Uncertanty in process mining: finding bounds for conformance cost

May 3rd, 2019 | by

This post is by Marco Pegoraro, Scientific Assistant in the Process And Data Science group at RWTH Aachen University. Contact him via email for further inquiries.

Let’s consider the analysis of a specific class of event logs: the logs that contain uncertain event data. Uncertain events are recordings of executions of specific activities in a process which are enclosed with an indication of uncertainty in the event attributes. Specifically, let’s consider the case where the attributes of an event are not recorded as a precise value but as a range or a set of alternatives. In the case of the common control-flow attributes of an event log, the case id and activity are represented by a set of alternatives, and the timestamp as a range.

An example of uncertain trace.

We can think of this uncertain trace as a set of “classic” traces obtained by every possible choices of the values for the attributes; this is called the realization set.
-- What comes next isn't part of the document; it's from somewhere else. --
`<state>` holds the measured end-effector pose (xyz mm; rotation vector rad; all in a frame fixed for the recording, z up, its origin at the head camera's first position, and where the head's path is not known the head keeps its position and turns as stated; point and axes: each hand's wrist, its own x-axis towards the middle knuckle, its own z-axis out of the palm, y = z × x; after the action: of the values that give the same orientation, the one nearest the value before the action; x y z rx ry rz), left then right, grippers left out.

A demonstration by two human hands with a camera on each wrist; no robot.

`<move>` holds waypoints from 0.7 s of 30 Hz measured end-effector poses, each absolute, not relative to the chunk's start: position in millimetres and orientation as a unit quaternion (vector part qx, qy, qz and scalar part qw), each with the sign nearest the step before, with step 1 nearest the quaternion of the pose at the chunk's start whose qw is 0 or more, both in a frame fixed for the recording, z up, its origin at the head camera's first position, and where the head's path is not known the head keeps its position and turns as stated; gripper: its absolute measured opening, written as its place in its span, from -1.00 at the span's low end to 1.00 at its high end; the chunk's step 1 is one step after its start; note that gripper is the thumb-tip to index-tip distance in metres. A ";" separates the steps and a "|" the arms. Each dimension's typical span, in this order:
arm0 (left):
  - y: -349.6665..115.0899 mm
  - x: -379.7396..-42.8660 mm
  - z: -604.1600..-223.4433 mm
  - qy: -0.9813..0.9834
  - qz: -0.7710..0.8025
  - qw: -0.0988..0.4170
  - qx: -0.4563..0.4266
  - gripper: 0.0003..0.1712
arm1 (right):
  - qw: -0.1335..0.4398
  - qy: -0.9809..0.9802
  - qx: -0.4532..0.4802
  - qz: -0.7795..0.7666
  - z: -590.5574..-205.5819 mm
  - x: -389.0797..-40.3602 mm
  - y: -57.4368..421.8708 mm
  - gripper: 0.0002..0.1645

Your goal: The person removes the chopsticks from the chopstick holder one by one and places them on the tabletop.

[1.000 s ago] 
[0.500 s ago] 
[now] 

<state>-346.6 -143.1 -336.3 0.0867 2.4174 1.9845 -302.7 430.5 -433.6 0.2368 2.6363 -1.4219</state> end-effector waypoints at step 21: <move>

In the paper “Mining Uncertain Event Data in Process Mining“, published on the first International Conference on Process Mining (ICPM), we laid down a taxonomy of possible kinds of uncertainty; we also explore an example of application, i.e. the computation of upper and lower bound for conformance cost of an uncertain trace against a reference process model. This is obtained by modeling a Petri net able to reproduce the behavior of an uncertain trace; this enables to compute the conformance exploiting a model-to-model comparison.